No es por contar plata delante de los pobres pero sobreviví a una semana sin internet. Nada de noticias; dieta total de correos electrónicos.
Las noticias trataban de meterse por debajo de la puerta. Las tenía que sacar a las reverendas patadas. Si el mundo se hubiera acabado no me habría dado cuenta.
Esa gloriosa semana el hombre siguió pateando la lonchera de la vida. El inameno pato Donald Trump, a punta de trinos, se mantuvo en su idea de hacer del mundo un lugar menos amable.
Y este pecho desentendido, oyendo el trinar de los pájaros que no se sientan a esperar aplausos.
La época que vivimos nos impone estar informados al segundo. Llegará el momento en que primero se conocerán las noticias: los hechos vendrán a corroborarlas.
A veces pienso que fui Cristóbal Colón en anterior encarnación porque rebajo kilos y colesterol al recordar que la chiva del descubrimiento se conoció en España seis meses después.
Envidio a los colegas evangelistas, reporteros de la época, que nunca padecieron la presión de cubrir la travesía de Jesús. No conocieron la dictadura del cierre de la hojita parroquial.
En esos días de abstinencia internética la nuca que me sigue a todas partes, recuperó su posición original. Lo digo como activista de la generación siempre inclinada sobre una pantalla.
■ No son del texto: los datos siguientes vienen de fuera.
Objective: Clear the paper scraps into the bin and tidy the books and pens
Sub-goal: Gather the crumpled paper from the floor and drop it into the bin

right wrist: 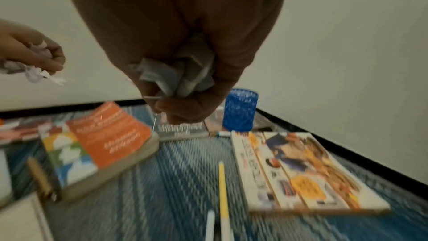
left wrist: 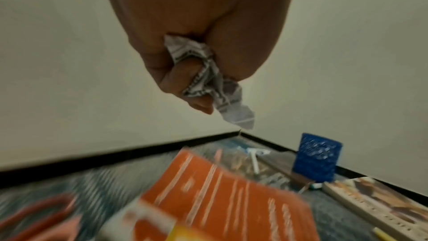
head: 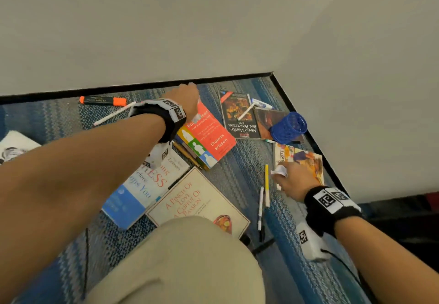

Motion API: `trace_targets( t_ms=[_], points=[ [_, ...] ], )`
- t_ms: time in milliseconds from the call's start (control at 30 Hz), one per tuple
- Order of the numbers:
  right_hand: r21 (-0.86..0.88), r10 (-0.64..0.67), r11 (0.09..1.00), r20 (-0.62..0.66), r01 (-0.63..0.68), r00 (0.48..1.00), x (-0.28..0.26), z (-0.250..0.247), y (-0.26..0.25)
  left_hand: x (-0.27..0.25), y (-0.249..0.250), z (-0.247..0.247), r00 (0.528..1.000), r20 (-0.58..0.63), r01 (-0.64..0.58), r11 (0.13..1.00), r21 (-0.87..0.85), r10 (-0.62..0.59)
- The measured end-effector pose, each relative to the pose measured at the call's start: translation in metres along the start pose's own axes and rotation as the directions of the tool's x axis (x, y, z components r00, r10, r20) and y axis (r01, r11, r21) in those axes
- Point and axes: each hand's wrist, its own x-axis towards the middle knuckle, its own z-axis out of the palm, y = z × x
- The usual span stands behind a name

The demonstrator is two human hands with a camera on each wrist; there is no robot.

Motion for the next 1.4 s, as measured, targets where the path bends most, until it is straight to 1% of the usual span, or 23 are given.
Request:
trace_targets(
  t_ms=[100, 167, 233, 333, 433, 567, 667, 767, 800, 833, 900, 933, 967, 1000, 1033, 1100, 1133, 1167, 1200, 1233, 1267, 1333, 1400],
  points=[
    [0.062, -0.048, 0.997, -0.106, 0.055, 0.993, -0.007, -0.039, 0.008, -0.006, 0.053, -0.032, 0.985, -0.058, -0.167, 0.984, -0.056, 0.164],
    [0.135, -0.097, 0.983, -0.203, 0.126, 0.974, -0.018, -0.061, 0.018, -0.015, 0.099, -0.050, 0.956, -0.122, -0.275, 0.959, -0.061, 0.266],
    [0.312, -0.098, 0.930, -0.302, 0.196, 0.948, -0.037, -0.074, 0.037, -0.030, 0.154, -0.058, 0.905, -0.123, -0.415, 0.909, -0.039, 0.407],
    [0.459, -0.017, 0.859, -0.415, 0.226, 0.910, -0.069, -0.082, 0.087, -0.060, 0.240, -0.054, 0.806, -0.006, -0.592, 0.806, 0.000, 0.592],
    [0.593, 0.105, 0.784, -0.417, 0.183, 0.903, -0.102, -0.087, 0.154, -0.091, 0.323, -0.039, 0.752, 0.061, -0.658, 0.753, 0.012, 0.656],
    [0.815, 0.283, 0.540, -0.412, 0.212, 0.866, -0.168, -0.096, 0.236, -0.133, 0.428, -0.012, 0.698, 0.034, -0.710, 0.697, -0.096, 0.715],
    [0.839, 0.374, 0.493, -0.444, 0.231, 0.814, -0.220, -0.098, 0.285, -0.168, 0.498, 0.011, 0.644, -0.001, -0.752, 0.633, -0.183, 0.765],
    [0.845, 0.503, 0.494, -0.471, 0.207, 0.725, -0.260, -0.093, 0.338, -0.203, 0.562, 0.033, 0.589, -0.081, -0.801, 0.568, -0.189, 0.804],
    [0.840, 0.558, 0.514, -0.480, 0.173, 0.677, -0.271, -0.089, 0.356, -0.213, 0.581, 0.038, 0.580, -0.126, -0.809, 0.553, -0.198, 0.804],
    [0.833, 0.617, 0.538, -0.495, 0.131, 0.612, -0.279, -0.085, 0.375, -0.222, 0.600, 0.043, 0.576, -0.168, -0.814, 0.541, -0.214, 0.800],
    [0.838, 0.717, 0.543, -0.497, 0.056, 0.488, -0.292, -0.080, 0.407, -0.234, 0.634, 0.057, 0.593, -0.209, -0.801, 0.541, -0.257, 0.778],
    [0.856, 0.763, 0.516, -0.471, 0.023, 0.443, -0.296, -0.079, 0.419, -0.238, 0.649, 0.066, 0.610, -0.202, -0.785, 0.551, -0.282, 0.766],
    [0.886, 0.804, 0.464, -0.419, -0.003, 0.421, -0.297, -0.076, 0.431, -0.242, 0.663, 0.076, 0.634, -0.184, -0.762, 0.568, -0.311, 0.751],
    [0.925, 0.840, 0.380, -0.338, -0.017, 0.425, -0.298, -0.074, 0.440, -0.244, 0.674, 0.088, 0.664, -0.159, -0.731, 0.589, -0.345, 0.731],
    [0.956, 0.856, 0.294, -0.259, -0.010, 0.447, -0.296, -0.070, 0.448, -0.246, 0.683, 0.099, 0.700, -0.109, -0.684, 0.619, -0.387, 0.706],
    [0.984, 0.829, 0.178, -0.164, 0.026, 0.535, -0.291, -0.064, 0.452, -0.246, 0.693, 0.118, 0.768, 0.069, -0.547, 0.708, -0.446, 0.637],
    [0.986, 0.791, 0.161, -0.151, 0.036, 0.592, -0.290, -0.062, 0.451, -0.243, 0.694, 0.126, 0.780, 0.155, -0.500, 0.752, -0.428, 0.607],
    [0.983, 0.746, 0.176, -0.163, 0.045, 0.645, -0.288, -0.060, 0.453, -0.242, 0.693, 0.131, 0.783, 0.213, -0.478, 0.784, -0.395, 0.585],
    [0.979, 0.712, 0.203, -0.172, 0.035, 0.681, -0.288, -0.061, 0.450, -0.238, 0.690, 0.136, 0.782, 0.233, -0.481, 0.797, -0.364, 0.578],
    [0.970, 0.702, 0.242, -0.184, 0.012, 0.688, -0.287, -0.061, 0.450, -0.235, 0.686, 0.136, 0.781, 0.224, -0.495, 0.796, -0.348, 0.583],
    [0.960, 0.713, 0.280, -0.193, -0.021, 0.674, -0.286, -0.062, 0.452, -0.231, 0.682, 0.135, 0.784, 0.197, -0.505, 0.789, -0.350, 0.589],
    [0.919, 0.728, 0.380, -0.229, -0.103, 0.646, -0.284, -0.063, 0.455, -0.225, 0.672, 0.126, 0.798, 0.082, -0.528, 0.758, -0.383, 0.598],
    [0.774, 0.680, 0.588, -0.316, -0.234, 0.662, -0.282, -0.066, 0.449, -0.220, 0.660, 0.107, 0.777, -0.015, -0.586, 0.715, -0.381, 0.629]
  ],
)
El futuro les sonríe a los médicos duchos en desviaciones del pescuezo y en curar el estrés de pulgares que hacían plácido turismo en las manos.
Esos pulgares que me siguen como disciplinadas mascotas se dieron su merecido sabático. Nada de estar revisando y enviando correos inútiles como el bolsillo de la piyama.
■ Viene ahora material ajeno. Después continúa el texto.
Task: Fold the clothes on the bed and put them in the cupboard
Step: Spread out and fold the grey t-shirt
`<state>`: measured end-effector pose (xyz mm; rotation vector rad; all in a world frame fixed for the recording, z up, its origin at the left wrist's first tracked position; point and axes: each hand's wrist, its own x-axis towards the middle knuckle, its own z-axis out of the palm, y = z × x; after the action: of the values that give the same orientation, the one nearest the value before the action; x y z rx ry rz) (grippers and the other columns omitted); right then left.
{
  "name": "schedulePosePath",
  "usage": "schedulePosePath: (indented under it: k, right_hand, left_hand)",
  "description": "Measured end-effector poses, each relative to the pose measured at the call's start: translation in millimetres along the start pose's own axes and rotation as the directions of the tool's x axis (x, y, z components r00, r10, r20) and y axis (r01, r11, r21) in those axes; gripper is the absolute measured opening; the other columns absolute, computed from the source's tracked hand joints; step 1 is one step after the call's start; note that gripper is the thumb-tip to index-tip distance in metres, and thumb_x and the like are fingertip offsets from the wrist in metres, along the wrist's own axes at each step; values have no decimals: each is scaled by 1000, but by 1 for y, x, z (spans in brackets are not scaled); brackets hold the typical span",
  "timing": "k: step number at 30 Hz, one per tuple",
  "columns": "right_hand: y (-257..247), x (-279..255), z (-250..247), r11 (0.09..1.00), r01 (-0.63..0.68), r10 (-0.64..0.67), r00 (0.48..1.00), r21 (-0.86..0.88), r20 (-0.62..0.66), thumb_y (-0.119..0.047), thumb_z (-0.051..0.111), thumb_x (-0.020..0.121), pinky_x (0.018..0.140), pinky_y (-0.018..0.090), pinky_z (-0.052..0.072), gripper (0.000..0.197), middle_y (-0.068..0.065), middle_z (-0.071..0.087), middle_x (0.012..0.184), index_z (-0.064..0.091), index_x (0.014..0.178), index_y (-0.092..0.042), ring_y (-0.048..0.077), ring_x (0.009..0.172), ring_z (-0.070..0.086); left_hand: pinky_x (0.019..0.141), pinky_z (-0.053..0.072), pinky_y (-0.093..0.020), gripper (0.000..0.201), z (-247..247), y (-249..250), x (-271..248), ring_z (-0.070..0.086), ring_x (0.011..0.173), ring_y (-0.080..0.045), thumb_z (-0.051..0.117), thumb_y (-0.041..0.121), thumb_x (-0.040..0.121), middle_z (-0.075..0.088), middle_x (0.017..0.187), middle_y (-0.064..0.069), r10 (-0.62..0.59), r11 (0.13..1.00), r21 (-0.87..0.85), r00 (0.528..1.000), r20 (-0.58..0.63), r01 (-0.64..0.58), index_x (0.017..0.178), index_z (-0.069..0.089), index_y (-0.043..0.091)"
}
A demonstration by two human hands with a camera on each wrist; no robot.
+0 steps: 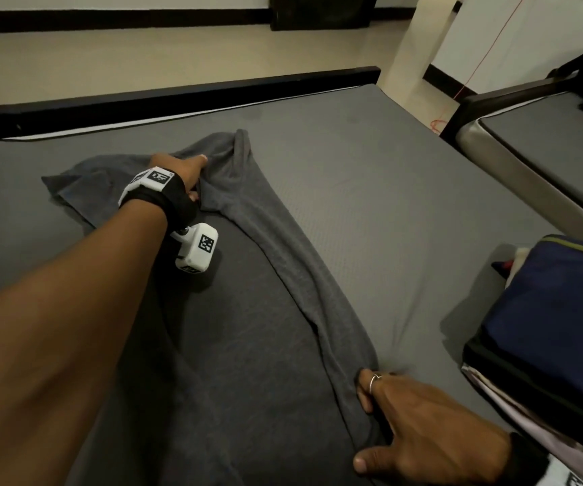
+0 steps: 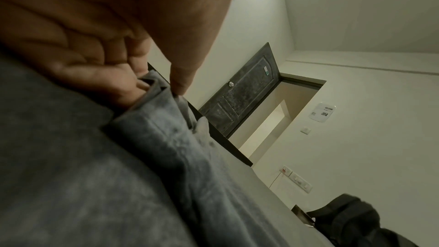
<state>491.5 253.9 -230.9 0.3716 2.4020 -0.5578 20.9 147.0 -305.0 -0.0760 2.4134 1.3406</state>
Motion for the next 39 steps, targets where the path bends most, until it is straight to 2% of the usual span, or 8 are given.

Según los textos de anatomía los pulgares fueron hechos para otros menesteres. Como dar las gracias levantándolos si un vehículo tiene la coquetería de no volvernos puré de eternidad cuando nos engullimos el semáforo.
Rica patria boba anímica la que se vive a años luz de las noticias. Pero lo bueno no dura. Y tocó regresar a las distintas formas de lucha. O de locha, en el caso de quienes no trituramos horarios convencionales.
Me reincorporé al bullicio citadino el primer martes del año. Ese día el periódico pasó silbando, veloz, por debajo de la puerta del apartamento. Cabía haciendo carrizo.
Lentamente me he ido atragantando de cemento. Y de cotidianidad, expresada en información de todos los pelambres. Y en correos electrónicos, una de las siete plagas de Egipto modernas.
La octava es el wasap al que he logrado escapar pese a las críticas venidas de todas partes. Es lo único sensato que he hecho en defensa de las migajas de intimidad que me quedan. Gandhi guardaba silencio los lunes. En esta época habría renunciado a internet. Este es uno de los “jijuemil” propósitos que procuraré cumplir en 2017. Eso sí, que no se me cumplan todos. La vida sería muy jarta.